EXERCISE DIRECTIONS:
From the material below, return every line that includes "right".

****************************************

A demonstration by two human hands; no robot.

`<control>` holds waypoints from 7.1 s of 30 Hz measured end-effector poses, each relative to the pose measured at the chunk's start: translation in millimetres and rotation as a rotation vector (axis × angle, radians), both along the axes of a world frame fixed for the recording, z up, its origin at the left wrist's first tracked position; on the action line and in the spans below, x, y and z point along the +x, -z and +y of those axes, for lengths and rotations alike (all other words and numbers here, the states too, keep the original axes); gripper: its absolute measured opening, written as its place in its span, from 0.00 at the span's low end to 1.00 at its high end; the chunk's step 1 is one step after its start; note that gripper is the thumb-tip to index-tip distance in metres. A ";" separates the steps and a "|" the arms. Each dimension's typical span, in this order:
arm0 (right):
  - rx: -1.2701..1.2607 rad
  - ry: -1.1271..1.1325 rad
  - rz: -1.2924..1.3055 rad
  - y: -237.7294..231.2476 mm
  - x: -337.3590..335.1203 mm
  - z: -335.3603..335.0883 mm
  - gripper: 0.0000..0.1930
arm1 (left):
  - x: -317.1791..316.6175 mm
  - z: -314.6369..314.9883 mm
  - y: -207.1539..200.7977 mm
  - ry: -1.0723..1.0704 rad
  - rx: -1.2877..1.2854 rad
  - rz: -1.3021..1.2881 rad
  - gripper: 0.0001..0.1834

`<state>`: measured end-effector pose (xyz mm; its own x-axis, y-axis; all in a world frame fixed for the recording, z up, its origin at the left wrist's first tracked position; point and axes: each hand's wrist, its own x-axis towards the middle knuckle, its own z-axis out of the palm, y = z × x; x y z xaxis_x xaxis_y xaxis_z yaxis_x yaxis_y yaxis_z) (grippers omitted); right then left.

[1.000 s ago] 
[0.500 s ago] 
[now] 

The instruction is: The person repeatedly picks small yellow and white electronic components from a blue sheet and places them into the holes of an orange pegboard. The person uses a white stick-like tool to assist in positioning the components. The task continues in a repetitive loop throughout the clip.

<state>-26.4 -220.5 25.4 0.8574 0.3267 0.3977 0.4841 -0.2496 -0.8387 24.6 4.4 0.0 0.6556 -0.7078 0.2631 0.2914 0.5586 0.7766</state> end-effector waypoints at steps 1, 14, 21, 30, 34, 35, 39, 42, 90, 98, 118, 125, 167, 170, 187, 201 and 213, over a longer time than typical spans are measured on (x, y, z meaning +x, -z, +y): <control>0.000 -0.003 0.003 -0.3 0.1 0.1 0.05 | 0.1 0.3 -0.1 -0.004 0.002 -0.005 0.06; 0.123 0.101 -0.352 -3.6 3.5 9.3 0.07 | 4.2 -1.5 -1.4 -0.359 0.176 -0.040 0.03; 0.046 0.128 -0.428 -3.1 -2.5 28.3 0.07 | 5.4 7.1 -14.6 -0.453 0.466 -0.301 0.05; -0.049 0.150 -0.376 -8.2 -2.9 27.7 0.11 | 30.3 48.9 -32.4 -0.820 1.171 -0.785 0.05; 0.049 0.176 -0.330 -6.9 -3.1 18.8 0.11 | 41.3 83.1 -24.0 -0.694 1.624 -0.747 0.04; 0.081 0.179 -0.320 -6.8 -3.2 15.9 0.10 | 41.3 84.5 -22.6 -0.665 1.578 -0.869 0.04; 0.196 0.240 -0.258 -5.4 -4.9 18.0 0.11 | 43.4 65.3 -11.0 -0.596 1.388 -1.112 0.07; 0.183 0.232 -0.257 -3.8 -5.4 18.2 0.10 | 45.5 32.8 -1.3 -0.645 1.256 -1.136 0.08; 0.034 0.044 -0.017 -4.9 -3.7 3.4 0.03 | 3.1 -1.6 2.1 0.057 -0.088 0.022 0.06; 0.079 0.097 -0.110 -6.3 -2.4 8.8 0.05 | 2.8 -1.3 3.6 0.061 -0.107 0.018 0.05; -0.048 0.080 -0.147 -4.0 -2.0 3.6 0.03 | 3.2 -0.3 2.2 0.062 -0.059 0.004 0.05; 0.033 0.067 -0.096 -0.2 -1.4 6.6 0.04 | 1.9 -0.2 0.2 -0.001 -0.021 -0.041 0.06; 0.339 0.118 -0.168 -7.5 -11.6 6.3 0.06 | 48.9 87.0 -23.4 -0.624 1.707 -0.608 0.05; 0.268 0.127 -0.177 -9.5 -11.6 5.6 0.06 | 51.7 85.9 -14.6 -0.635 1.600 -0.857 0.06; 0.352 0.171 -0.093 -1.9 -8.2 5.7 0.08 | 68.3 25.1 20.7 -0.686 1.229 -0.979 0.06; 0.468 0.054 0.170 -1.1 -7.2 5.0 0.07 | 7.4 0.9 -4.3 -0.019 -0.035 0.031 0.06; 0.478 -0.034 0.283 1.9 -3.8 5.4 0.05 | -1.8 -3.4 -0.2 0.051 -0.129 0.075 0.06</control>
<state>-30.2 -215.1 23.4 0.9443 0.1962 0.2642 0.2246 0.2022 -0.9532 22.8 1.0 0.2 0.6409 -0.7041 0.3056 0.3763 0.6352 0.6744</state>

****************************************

ANSWER BOX:
arm0 (right):
`<state>`: measured end-effector pose (xyz mm; its own x-axis, y-axis; all in a world frame fixed for the recording, z up, its origin at the left wrist's first tracked position; point and axes: each hand's wrist, its own x-axis towards the middle knuckle, its own z-axis out of the palm, y = z × x; x y z xaxis_x xaxis_y xaxis_z yaxis_x yaxis_y yaxis_z) (grippers omitted); right then left.

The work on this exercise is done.